Omer Bodson (5 January 1856 – 20 December 1891) was the Belgian officer who shot and killed Msiri, King of Garanganze (Katanga) on 20 December 1891 at Bunkeya in what is now the DR Congo. Bodson was then killed by one of Msiri's men.

==Military career==
Omer Bodson was born on 5 January 1856 in Liège. He enlisted in the Belgian military and then joined the military service of King Leopold II of Belgium's Congo Free State in 1887, and was stationed at Mateba then Stanley Falls where he assisted the Emin Pasha Relief Expedition. He court-martialled the African soldier who shot Major Barttelot, leader of the Rear Column of that expedition.

Bodson returned to Belgium in 1889 as a captain of the Belgian Carbineers and took part in the suppression of riots in Liège, receiving the personal thanks of King Leopold.

==Stairs Expedition and the killing of Msiri==
Bodson was appointed as second-in-command of the Congo Free State's Stairs Expedition sent to take possession of Katanga, now a province in DR Congo. The leader of the expedition, Canadian mercenary Captain William Stairs, sent Bodson and the Marquis Christian de Bonchamps to arrest Msiri after negotiations broke down for Msiri's acceptance of Leopold's sovereignty, but Msiri and his men stood their ground and cocked their guns. Msiri drew a sword (a gift from Stairs), so Bodson shot him dead and was in turn mortally wounded by one of Msiri's men, his "favourite slave".

==Aftermath==
The last words of Omer Bodson were reported to have been:
I don't mind dying now that I've killed Msiri. Thank God my death will not be in vain. I've delivered Africa from one of her most detestable tyrants.
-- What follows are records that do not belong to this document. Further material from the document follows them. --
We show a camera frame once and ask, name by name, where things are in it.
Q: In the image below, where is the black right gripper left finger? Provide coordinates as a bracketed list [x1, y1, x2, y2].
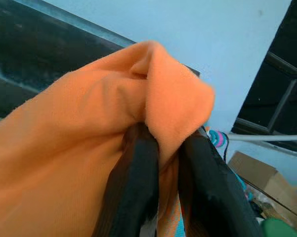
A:
[93, 123, 160, 237]

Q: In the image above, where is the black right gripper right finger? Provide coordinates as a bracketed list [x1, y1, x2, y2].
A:
[179, 126, 262, 237]

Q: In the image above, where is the orange cloth garment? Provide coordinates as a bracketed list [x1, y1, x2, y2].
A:
[0, 39, 216, 237]

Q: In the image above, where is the colourful striped knit cloth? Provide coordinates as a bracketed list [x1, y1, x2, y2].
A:
[204, 126, 230, 161]

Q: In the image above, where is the brown cardboard box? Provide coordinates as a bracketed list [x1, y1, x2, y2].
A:
[227, 151, 297, 226]

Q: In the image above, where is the grey metal pipe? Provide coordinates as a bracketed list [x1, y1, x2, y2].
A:
[227, 133, 297, 143]

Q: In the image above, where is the green plastic object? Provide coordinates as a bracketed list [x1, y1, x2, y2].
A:
[260, 218, 297, 237]

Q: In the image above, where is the dark framed window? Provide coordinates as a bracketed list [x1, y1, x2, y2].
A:
[231, 0, 297, 152]

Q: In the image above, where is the dark glass window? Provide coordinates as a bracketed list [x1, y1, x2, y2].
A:
[0, 0, 201, 119]

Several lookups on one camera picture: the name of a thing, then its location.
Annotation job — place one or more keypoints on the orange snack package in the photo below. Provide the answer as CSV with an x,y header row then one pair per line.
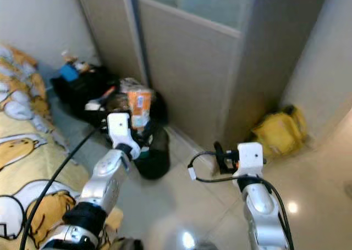
x,y
139,106

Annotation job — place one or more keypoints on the beige sliding door wardrobe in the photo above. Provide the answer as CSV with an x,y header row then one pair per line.
x,y
198,68

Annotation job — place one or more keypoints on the yellow cartoon print blanket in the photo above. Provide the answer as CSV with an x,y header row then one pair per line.
x,y
27,151

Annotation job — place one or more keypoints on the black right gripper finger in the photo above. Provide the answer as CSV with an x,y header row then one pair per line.
x,y
218,151

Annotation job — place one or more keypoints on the small brown white toy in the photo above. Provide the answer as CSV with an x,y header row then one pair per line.
x,y
74,57

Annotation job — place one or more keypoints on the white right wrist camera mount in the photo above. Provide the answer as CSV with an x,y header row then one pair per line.
x,y
249,158

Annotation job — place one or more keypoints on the black trash bin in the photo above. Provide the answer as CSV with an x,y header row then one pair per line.
x,y
157,162

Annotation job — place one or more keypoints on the white and orange item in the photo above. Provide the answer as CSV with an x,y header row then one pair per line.
x,y
100,100

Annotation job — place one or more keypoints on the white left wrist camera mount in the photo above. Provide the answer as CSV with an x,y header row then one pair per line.
x,y
120,130

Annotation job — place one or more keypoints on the small blue item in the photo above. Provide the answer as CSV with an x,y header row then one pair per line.
x,y
70,72

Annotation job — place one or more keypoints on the yellow bag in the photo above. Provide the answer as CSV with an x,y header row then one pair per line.
x,y
280,130

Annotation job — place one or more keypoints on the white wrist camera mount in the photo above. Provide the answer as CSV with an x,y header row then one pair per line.
x,y
120,130
249,158

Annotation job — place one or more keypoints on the black storage basket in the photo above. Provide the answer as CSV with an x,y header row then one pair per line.
x,y
82,88

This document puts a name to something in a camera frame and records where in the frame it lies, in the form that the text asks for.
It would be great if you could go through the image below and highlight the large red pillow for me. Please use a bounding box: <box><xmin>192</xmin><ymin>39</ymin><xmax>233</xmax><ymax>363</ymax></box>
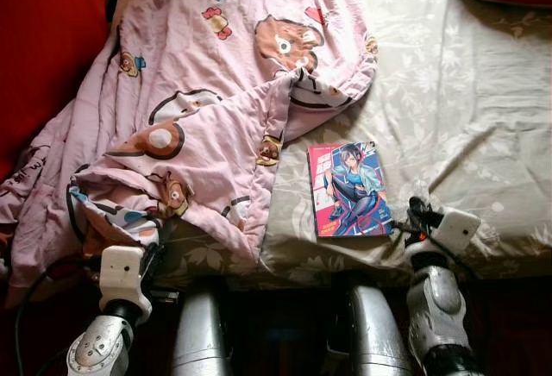
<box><xmin>0</xmin><ymin>0</ymin><xmax>117</xmax><ymax>183</ymax></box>

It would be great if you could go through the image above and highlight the silver right robot leg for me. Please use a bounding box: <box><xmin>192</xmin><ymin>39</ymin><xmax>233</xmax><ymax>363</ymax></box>
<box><xmin>343</xmin><ymin>279</ymin><xmax>417</xmax><ymax>376</ymax></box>

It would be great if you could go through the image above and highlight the beige floral bed sheet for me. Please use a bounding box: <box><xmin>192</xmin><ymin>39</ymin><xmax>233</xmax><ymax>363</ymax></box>
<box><xmin>160</xmin><ymin>0</ymin><xmax>552</xmax><ymax>289</ymax></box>

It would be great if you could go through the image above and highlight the anime cover comic book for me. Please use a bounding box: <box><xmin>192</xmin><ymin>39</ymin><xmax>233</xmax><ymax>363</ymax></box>
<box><xmin>307</xmin><ymin>140</ymin><xmax>395</xmax><ymax>239</ymax></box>

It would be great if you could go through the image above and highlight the pink cartoon print blanket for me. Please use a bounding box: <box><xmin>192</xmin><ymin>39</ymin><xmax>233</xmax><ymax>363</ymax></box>
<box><xmin>0</xmin><ymin>0</ymin><xmax>380</xmax><ymax>308</ymax></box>

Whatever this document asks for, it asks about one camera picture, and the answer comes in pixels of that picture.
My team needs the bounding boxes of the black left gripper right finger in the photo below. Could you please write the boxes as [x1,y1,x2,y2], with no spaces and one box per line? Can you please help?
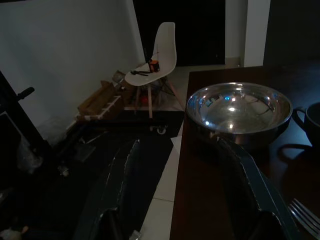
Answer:
[215,137,302,240]

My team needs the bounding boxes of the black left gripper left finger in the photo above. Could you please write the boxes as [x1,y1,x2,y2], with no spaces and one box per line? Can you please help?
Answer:
[79,138,141,240]

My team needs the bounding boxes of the dark wooden dining table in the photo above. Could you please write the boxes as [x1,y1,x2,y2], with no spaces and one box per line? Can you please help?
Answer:
[169,62,320,240]

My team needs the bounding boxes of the silver metal fork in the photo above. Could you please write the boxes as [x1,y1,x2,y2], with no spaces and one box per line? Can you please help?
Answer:
[287,198,320,240]

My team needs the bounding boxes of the stainless steel bowl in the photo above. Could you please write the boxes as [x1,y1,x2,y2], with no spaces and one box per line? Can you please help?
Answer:
[186,82,293,151]

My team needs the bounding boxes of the dark ceramic mug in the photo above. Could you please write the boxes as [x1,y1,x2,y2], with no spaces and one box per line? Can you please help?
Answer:
[291,101,320,148]

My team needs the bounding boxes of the cardboard box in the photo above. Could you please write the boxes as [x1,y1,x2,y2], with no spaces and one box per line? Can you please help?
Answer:
[76,80,126,118]

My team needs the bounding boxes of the orange and black device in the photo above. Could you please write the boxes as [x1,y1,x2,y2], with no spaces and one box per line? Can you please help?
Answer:
[147,59,161,73]

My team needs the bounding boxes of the white plastic chair wooden legs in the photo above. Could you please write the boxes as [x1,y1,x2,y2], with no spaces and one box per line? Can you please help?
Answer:
[124,21,186,119]

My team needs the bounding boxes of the black wheeled metal frame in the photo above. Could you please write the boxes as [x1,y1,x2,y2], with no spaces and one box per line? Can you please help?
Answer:
[57,117,169,176]

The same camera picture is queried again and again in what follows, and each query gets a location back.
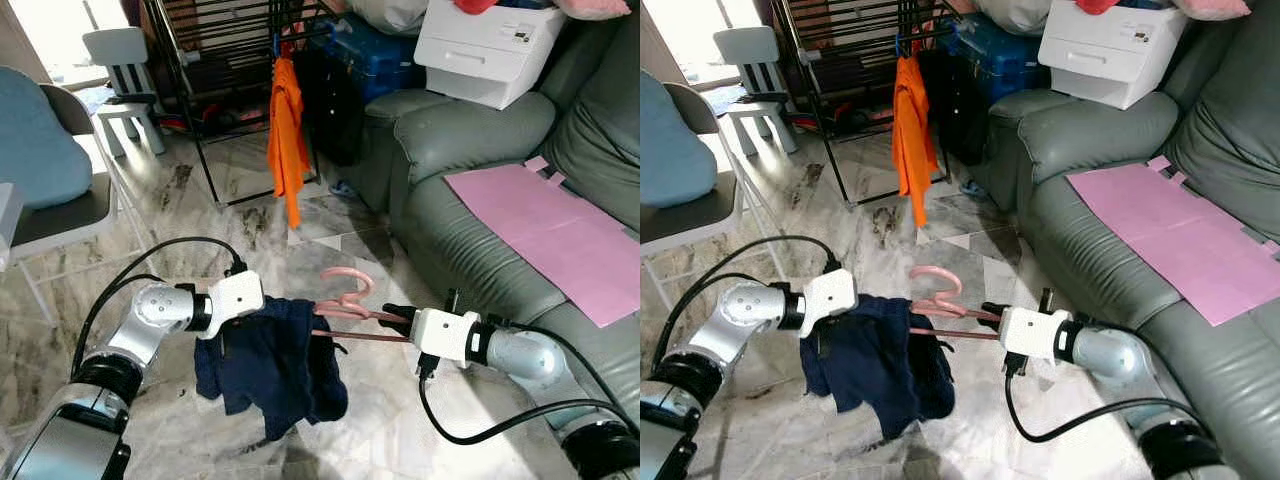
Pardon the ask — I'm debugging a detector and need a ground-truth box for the pink cushion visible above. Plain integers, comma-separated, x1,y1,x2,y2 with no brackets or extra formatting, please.
555,0,631,21
1175,0,1253,21

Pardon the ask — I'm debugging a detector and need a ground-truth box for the black metal drying rack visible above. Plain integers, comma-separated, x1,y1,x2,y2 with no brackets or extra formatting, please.
770,0,966,206
140,0,346,206

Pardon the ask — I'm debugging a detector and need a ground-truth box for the grey folding chair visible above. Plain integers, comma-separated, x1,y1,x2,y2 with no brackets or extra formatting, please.
0,82,151,321
640,82,776,311

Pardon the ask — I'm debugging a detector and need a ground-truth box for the pink sheet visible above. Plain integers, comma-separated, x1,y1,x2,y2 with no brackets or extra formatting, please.
1065,155,1280,327
443,155,640,329

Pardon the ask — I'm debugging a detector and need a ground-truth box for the blue plastic storage box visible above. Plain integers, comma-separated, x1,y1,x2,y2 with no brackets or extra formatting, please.
310,12,426,101
940,12,1051,101

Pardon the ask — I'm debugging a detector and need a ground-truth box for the orange shirt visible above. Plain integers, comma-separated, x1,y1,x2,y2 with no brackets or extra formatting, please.
892,55,941,229
267,55,313,229

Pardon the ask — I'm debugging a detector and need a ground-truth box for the pink plastic hanger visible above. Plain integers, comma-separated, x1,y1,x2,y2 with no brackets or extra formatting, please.
908,265,1004,343
310,268,413,346

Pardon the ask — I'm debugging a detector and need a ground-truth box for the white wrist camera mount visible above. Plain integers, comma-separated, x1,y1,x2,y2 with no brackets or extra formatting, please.
197,270,266,341
795,268,859,339
410,308,479,366
1000,305,1066,363

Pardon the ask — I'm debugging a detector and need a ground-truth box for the green leather sofa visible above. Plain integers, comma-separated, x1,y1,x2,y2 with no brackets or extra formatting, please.
350,0,640,441
975,0,1280,480

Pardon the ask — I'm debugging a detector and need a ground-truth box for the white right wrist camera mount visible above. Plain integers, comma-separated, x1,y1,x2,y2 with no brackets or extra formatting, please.
1000,305,1066,363
410,308,479,366

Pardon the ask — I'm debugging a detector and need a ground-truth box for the white printer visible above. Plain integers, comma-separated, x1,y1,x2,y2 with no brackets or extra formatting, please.
1038,0,1191,111
413,0,569,111

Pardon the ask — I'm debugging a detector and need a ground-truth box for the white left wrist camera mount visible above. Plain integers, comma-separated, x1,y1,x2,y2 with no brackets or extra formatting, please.
795,268,859,339
197,270,266,341

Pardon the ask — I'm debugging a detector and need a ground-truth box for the blue seat cushion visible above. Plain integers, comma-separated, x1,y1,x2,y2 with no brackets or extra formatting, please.
0,66,94,211
640,70,716,209

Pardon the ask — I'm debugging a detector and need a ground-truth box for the black garment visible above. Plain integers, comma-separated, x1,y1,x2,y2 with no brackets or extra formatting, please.
920,48,991,166
295,45,366,168

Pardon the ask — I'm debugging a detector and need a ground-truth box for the pale blue child chair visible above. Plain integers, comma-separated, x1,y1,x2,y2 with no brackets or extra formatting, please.
712,27,799,156
82,27,169,159

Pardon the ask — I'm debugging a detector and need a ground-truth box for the navy blue garment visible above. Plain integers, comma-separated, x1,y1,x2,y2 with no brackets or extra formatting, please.
193,297,349,441
800,295,956,441

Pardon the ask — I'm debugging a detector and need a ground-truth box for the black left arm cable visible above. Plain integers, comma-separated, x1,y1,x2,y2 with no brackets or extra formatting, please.
658,235,841,376
83,275,163,346
73,236,246,379
675,273,759,336

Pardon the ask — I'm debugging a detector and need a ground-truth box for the grey white pillow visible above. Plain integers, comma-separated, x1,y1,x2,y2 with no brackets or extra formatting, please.
975,0,1051,36
350,0,431,36

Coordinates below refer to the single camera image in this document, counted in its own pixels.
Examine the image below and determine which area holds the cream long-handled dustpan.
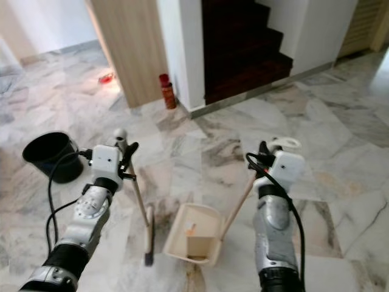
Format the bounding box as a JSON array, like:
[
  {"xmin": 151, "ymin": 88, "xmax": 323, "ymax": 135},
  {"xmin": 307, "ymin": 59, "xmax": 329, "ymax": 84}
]
[{"xmin": 163, "ymin": 137, "xmax": 303, "ymax": 267}]

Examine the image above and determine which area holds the red cylindrical canister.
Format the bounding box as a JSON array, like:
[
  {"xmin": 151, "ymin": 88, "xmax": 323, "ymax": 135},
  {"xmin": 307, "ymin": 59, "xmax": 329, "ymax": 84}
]
[{"xmin": 159, "ymin": 74, "xmax": 177, "ymax": 110}]

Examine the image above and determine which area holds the black plastic bucket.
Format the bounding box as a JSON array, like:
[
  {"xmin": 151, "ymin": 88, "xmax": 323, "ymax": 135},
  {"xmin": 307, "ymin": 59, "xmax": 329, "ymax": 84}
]
[{"xmin": 22, "ymin": 131, "xmax": 81, "ymax": 183}]

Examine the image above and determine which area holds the light wood cabinet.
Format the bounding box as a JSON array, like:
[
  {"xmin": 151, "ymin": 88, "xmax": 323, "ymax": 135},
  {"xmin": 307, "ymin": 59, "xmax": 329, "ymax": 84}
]
[{"xmin": 90, "ymin": 0, "xmax": 170, "ymax": 109}]

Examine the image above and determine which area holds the dark wooden staircase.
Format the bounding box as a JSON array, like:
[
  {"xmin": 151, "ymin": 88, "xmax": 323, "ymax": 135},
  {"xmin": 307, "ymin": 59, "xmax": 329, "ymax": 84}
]
[{"xmin": 202, "ymin": 0, "xmax": 294, "ymax": 105}]

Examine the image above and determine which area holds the beige louvred door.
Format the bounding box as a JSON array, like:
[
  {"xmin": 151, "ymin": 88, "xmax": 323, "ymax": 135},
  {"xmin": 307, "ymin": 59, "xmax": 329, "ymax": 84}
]
[{"xmin": 337, "ymin": 0, "xmax": 389, "ymax": 58}]

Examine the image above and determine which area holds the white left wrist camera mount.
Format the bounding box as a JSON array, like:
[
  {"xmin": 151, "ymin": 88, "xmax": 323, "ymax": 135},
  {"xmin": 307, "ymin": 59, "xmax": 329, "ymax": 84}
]
[{"xmin": 91, "ymin": 146, "xmax": 123, "ymax": 181}]

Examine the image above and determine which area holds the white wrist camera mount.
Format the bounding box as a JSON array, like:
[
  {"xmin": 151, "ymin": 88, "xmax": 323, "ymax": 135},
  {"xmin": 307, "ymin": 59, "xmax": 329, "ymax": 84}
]
[
  {"xmin": 91, "ymin": 146, "xmax": 123, "ymax": 181},
  {"xmin": 270, "ymin": 150, "xmax": 306, "ymax": 190}
]

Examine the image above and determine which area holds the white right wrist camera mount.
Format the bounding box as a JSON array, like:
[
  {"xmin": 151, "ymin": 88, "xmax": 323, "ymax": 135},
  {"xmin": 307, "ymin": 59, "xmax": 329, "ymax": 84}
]
[{"xmin": 270, "ymin": 150, "xmax": 306, "ymax": 190}]

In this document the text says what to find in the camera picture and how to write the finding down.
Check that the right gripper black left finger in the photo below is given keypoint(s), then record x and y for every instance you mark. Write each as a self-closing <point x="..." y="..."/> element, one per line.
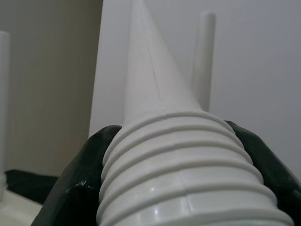
<point x="70" y="188"/>

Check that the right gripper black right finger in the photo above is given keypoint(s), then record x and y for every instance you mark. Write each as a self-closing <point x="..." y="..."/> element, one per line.
<point x="275" y="169"/>

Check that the black tablecloth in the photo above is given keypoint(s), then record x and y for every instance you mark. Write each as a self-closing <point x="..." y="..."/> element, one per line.
<point x="30" y="186"/>

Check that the white plastic table top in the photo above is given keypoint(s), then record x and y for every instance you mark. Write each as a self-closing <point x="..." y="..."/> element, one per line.
<point x="16" y="212"/>

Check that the white plastic table leg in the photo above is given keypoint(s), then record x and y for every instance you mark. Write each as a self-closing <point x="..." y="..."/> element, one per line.
<point x="4" y="94"/>
<point x="204" y="58"/>
<point x="164" y="164"/>

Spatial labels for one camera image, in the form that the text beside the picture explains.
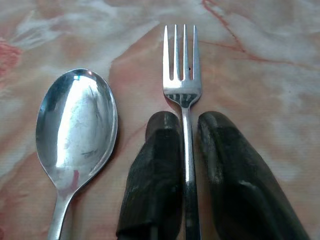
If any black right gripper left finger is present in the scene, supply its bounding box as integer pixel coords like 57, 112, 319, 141
115, 110, 186, 240

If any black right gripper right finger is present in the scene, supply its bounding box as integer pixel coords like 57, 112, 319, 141
197, 110, 311, 240

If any silver metal fork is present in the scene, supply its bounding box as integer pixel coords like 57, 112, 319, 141
162, 24, 203, 240

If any silver metal spoon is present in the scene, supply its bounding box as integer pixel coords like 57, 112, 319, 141
35, 68, 119, 240

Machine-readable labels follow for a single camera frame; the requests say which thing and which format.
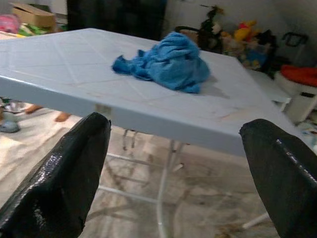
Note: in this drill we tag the light blue folding table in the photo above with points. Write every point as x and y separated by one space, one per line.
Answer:
74 62

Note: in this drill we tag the white stool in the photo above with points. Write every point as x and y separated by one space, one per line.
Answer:
302 104

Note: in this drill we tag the yellow plush toy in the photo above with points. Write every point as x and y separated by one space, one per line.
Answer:
245 31

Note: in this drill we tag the green packets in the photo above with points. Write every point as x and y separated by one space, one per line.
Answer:
32 29

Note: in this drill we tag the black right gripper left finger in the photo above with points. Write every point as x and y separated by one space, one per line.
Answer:
57 188

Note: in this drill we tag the brown cardboard box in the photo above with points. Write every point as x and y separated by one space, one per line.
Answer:
34 15

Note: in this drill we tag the red cushion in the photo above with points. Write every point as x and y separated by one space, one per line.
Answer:
299 74

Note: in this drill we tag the pink toy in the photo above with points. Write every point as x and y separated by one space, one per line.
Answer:
8 23

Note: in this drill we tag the blue towel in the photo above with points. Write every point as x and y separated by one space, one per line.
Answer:
168 67

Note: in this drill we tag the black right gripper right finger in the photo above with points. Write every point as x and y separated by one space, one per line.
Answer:
287 188

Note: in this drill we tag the metal bowl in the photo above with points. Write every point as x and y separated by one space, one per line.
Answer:
15 107

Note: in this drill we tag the bare person foot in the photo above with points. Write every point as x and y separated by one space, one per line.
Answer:
63 116
33 109

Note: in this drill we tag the dark plush toy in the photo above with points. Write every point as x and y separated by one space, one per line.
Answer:
210 32

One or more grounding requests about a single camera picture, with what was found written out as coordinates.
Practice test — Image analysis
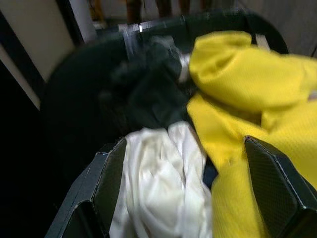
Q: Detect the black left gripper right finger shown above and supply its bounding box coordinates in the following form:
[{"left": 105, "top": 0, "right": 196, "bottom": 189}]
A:
[{"left": 244, "top": 135, "right": 317, "bottom": 238}]

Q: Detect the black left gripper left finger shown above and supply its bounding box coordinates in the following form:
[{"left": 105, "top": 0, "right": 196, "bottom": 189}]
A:
[{"left": 46, "top": 137, "right": 128, "bottom": 238}]

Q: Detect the yellow shirt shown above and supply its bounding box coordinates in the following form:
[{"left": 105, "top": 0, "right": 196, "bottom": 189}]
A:
[{"left": 187, "top": 31, "right": 317, "bottom": 238}]

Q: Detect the white garment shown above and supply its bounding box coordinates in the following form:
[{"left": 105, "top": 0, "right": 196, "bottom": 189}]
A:
[{"left": 110, "top": 121, "right": 213, "bottom": 238}]

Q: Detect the black laundry basket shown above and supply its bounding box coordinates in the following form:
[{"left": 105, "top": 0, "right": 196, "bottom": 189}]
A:
[{"left": 41, "top": 8, "right": 290, "bottom": 174}]

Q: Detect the dark green garment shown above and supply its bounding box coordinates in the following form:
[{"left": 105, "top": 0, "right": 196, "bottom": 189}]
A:
[{"left": 99, "top": 34, "right": 199, "bottom": 129}]

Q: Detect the white post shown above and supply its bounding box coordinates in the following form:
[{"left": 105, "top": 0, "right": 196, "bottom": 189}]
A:
[{"left": 69, "top": 0, "right": 98, "bottom": 43}]

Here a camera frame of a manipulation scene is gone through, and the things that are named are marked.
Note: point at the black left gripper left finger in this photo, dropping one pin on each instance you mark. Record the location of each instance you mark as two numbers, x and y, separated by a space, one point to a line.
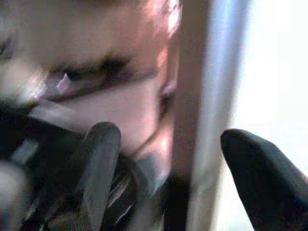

The Stairs Expedition’s doctor, Joseph Moloney, wrote that Bodson's last words to him were the first sentence, and the second two were delivered to Captain Stairs.

Bodson was buried in Bunkeya and when Moloney returned to London in 1892 (Stairs having died on the return journey), King Leopold was still engaged in a campaign to legitimise his Congo Free State's claim to Katanga under the 1884–5 Berlin Conference's Principle of Effectivity. A justification of the killing of Msiri was required, and European written accounts of Msiri’s death, based on Stairs' official report and Moloney's writings, emphasised self-defence as the motive, claiming Msiri was a bloodthirsty tyrant. Leopold was successful in consolidating ownership of Katanga which then joined the Congo in suffering through one of the most notorious periods of colonial exploitation in African history.